It looks pretty reasonable. Some abstracts mention memory a whole lot and some don’t mention it at all. Also, the posters here are in plotted in order of poster session. And the poster sessions each have a topic. Its cool that you can easily guess which sessions were about memory and which weren't.


This abstract used the word “memory” 16 times!

TRANSCRANIAL  DIRECT  CURRENT  STIMULATION  IMPROVES
ASSOCIATIVE  MEMORY  IN  INDIVIDUALS  WITH  DEPRESSION.
Cheryl   Abellanoza1,  James   Schaeffer1,  Heekyeong   Park1;  1University  of  Texas
- Arlington — The  dorsolateral  prefrontal  cortex  (DLPFC)  is  important  for
both working memory and long-term memory, such that DLPFC activity
promotes  associative  memory  by  forming  relational  processing  between
items during on-line processing. fMRI studies have shown that increased
DLPFC activity during encoding relates to successful associative memory
in  normal  controls.  Neuropsychological  patients,  including  depression
patients,  show  disorders  in  DLPFC  activity,  along  with  impairments  in
associative  memory.  Transcranial  direct  current  stimulation  (tDCS)  is
a noninvasive, safe, and cost-effective form of brain stimulation that is a
useful tool for examining the causal relationship between brain areas and
cognitive functions. The present study investigated whether tDCS of the
left DLPFC would enhance associative memory in individuals with depressive 
symptoms.
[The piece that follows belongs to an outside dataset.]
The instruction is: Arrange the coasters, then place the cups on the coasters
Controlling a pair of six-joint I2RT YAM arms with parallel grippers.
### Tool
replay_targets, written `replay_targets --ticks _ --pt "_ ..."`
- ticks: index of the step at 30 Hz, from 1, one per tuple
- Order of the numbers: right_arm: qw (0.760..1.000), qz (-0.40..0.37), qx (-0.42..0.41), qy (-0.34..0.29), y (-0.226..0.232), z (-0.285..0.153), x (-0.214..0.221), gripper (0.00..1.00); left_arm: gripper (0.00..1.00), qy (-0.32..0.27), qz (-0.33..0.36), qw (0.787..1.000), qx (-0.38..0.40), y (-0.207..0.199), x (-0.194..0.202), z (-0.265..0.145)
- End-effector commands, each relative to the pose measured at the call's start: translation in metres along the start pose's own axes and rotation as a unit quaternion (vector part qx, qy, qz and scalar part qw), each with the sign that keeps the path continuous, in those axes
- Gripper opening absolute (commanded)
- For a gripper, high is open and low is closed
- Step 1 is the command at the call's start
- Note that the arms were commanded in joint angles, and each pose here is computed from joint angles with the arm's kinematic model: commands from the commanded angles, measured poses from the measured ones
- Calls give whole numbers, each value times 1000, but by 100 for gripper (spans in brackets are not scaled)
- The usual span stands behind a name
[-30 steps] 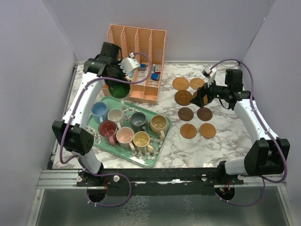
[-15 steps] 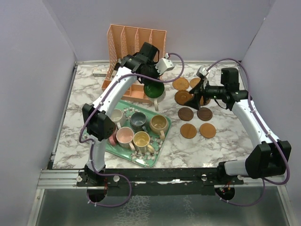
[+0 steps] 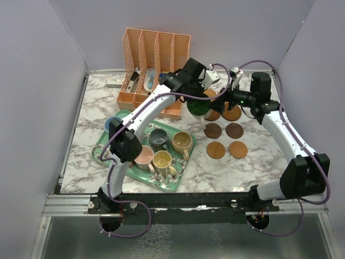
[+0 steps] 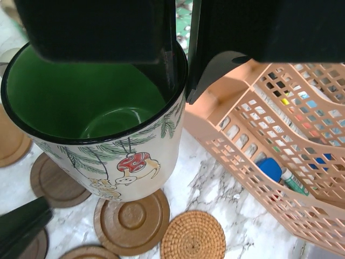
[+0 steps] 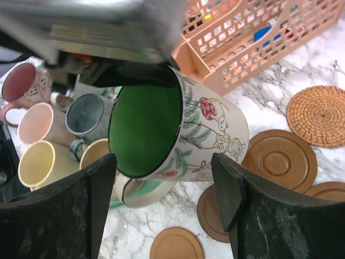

Subjects (depression, control) engaged in a double-blind,
two-session  (anodal,  sham)  study  where  they  studied  items  and  
completed  item  and  associative  memory  tests.  tDCS  was  administered  prior
to  memory  tasks.  For  item  memory  test,  subjects  studied  a  list  of  items
and made “old/new” recognition judgments with confi dence ratings. For
associative memory test, subjects studied word pairs and indicated if test
pairs were studied in the same pairing at study (“intact”), studied but with
different pairings (“rearranged”), or not studied (“new”). Results showed
that only the depression group showed enhanced associative memory after
anodal tDCS administration. However, such memory enhancement effects
due to tDCS were not found in item memory. Control subjects did not show
any difference due to tDCS. These fi ndings demonstrate the role of DLPFC
in associative memory and the nature of memory defi cits in depression.

Ugh. Ok. We get it. This is about memory.


Anyways, let's move on. Here's another interesting thing that I found:

I used a quick clustering algorithm to group abstracts by the words that were used. I found some categories that resemble the fields of neuroscience...kind of. The algorithm I used doesn't name the clusters so I just made those up myself.


Topic
Key terms:
Topic 1: Oscillation things
STIMULATION MOTOR ALPHA THETA EEG POWER PHASE ACTION OSCILLATIONS HZ
Topic 2: Language and Speaking
LANGUAGE SENTENCES ENGLISH SENTENCE COMPREHENSION READING BILINGUALS HEMISPHERE NATIVE SPEAKERS
Topic 3: ERPology
ERP ERPS EFFECT EFFECTS RESPONSE AMPLITUDE POTENTIALS CONDITION LARGER EARLY
Topic 4: Memory and Hippocampus
MEMORY RETRIEVAL ENCODING WORKING EPISODIC RECOGNITION HIPPOCAMPUS HIPPOCAMPAL INFORMATION WM
Topic 5: Actual Cognitive Neuroscience
COGNITIVE TASK ET AL USING TASKS NEUROSCIENCE PERFORMANCE RESEARCH INDIVIDUAL
Topic 6: Reward or something?
TASK INFORMATION REWARD CONTROL RESPONSE COGNITIVE CUES TRIALS MODEL PREDICTION
Topic 7: Learning (and sleep?)
LEARNING TRAINING SLEEP LEARNED GROUP NOVEL SESSION PERFORMANCE TEST NEW
Topic 8: Old People and Young People
ADULTS AGE OLDER CHILDREN PERFORMANCE YOUNG FUNCTION YEARS DEVELOPMENT ABILITY
Topic 9: Vision and Attention
VISUAL ATTENTION STIMULI LOCATION OBJECTS SPATIAL OBJECT PRESENTED TARGET REPRESENTATIONS
Topic 10: Emotional Emotions
EMOTIONAL EMOTION STRESS NEUTRAL NEGATIVE STIMULI ANXIETY AFFECTIVE COGNITIVE POSITIVE
Topic 11: Cortical Networks
NETWORK CONNECTIVITY FRONTAL NETWORKS GYRUS PREFRONTAL INFERIOR ANTERIOR TEMPORAL PARIETAL
Topic 12: Words
WORDS WORD SEMANTIC EFFECT EFFECTS PRESENTED INCONGRUENT RECOGNITION PRIMING LEXICAL
Topic 13: Faces
FACES SOCIAL FACE ASD PERCEPTION FACIAL INDIVIDUALS STIMULI PRESENTED AUTISM
Topic 14: Brain Structure
CONTROLS MATTER COGNITIVE VOLUME HEALTHY WHITE CORTICAL INDIVIDUALS DISEASE STRUCTURAL
Topic 15: Hearing
AUDITORY SPEECH FEEDBACK MUSIC PERCEPTION PITCH TEMPORAL SOUNDS PERCEPTUAL FREQUENCY

Torben. What the hell am I looking at?

Good question, dear reader. I used Latent Dirichlet Allocation (LDA) https://en.wikipedia.org/wiki/Latent_Dirichlet_allocation to cluster all of the abstracts into categories based on their content. Basically, I told this algorithm to split the abstracts into 15 groups. Fifteen being a completely arbitrary number. The groups were decided based on how specific certain words are to certain categories. I displayed the 10 words that most characterized each group, the first word being the most characteristic.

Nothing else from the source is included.